Tuning a MySQL server under stress
To avoid getting bitten by Amazon’s poor disk IO we put all the data for MariaDB on SSD drives. This has increased the amount operations we can perform given the relatively small instance size. When investigating why the MySQL server was so overloaded the first thing was to jump into a MySQL session and just see what was running.
$ mysql
Welcome to the MariaDB monitor. Commands end with ; or \g.
Your MariaDB connection id is 411867
Server version: 10.1.16-MariaDB-1~trusty mariadb.org binary distribution
Copyright (c) 2000, 2016, Oracle, MariaDB Corporation Ab and others.
Type 'help;' or '\h' for help. Type '\c' to clear the current input statement.
MariaDB [(none)]>
From here, we ran show processlist;
which dumps the list of running processes on the MySQL server. This returned over 1500 rows. That’s 1500 MySQL threads being processed. The list of processes includes the queries being run. From there we saw queries, like the following, taking anywhere from 4 seconds to greater than 30 seconds to complete.
SELECT COUNT(*) AS `count` FROM `users` WHERE `username` = ?
There are a few things problematic in this query.

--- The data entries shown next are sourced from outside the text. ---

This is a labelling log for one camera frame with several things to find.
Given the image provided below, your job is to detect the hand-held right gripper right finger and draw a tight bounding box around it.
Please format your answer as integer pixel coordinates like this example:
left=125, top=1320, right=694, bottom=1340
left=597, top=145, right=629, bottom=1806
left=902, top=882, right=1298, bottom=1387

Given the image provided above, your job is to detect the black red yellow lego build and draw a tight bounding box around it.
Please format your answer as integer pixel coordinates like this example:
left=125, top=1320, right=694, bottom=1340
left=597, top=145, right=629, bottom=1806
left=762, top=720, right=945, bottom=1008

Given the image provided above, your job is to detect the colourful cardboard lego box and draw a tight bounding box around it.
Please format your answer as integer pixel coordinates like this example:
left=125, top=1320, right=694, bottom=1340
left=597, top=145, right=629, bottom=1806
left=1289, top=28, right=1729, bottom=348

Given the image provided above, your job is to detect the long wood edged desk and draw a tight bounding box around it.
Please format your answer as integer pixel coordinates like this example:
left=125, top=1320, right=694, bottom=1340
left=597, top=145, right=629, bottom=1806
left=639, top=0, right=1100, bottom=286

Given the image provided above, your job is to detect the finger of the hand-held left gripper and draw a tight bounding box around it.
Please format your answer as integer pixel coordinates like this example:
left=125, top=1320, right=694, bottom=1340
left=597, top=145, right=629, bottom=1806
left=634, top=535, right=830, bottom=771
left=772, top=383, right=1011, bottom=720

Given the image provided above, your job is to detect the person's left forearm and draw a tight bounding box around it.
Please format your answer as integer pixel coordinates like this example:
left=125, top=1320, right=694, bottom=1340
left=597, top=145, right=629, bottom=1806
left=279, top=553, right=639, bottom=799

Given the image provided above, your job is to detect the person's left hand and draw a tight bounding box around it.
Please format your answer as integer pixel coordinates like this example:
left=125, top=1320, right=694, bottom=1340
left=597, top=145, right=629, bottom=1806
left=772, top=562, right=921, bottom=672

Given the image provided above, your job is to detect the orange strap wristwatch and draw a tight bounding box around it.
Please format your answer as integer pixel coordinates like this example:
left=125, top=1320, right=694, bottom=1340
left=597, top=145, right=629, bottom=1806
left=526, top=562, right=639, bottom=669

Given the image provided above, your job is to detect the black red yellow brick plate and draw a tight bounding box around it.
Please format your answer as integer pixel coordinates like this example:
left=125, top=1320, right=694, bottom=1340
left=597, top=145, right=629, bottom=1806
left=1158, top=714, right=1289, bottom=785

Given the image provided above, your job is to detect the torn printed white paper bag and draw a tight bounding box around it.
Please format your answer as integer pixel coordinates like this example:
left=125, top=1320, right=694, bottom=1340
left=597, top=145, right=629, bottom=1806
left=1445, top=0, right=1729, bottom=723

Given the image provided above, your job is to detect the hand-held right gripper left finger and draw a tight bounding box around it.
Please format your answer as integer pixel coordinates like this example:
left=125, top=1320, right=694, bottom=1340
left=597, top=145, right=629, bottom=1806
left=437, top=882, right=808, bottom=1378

The first is COUNT(*)
, which can be quite expensive when compared to alternatives, such as COUNT(1)
. Ultimately, this query is looking to see if the username exists already exists during the registration process. The increase of user traffic to the site and the removal of the access code gate brought to light these two problems:
COUNT(*)
isn’t as efficient as other means to determine if a field exists in the databaseusername
wasn’t being indexed
The second problem was the more costly one. The users table growing by a few hundred entries every minute compounded the cost of look up times during user registration, creating this bottle neck. The longer these processes took, the more other processes had to wait, the higher the load on the server. All of this backsup into the web application and causes it to timeout and respond slowly.
After fixing a few of the queries in the code and creating new indexes in the users table, MySQL was able to churn through these requests much quicker. The results are less processes waiting, a lower load, and the application can respond quicker.
Using Juju, we tuned MariaDB’s configuration to get more breathing room. To accomplish this, we increased tmp_table_size
and max_heap_table_size
allowing for those queries which require temporary tables to run efficiently.
Conclusion
It was quiet for far too long, a lot of lessons were learned, and we’ve already moved to address everything we found that caused us not to catch this sooner.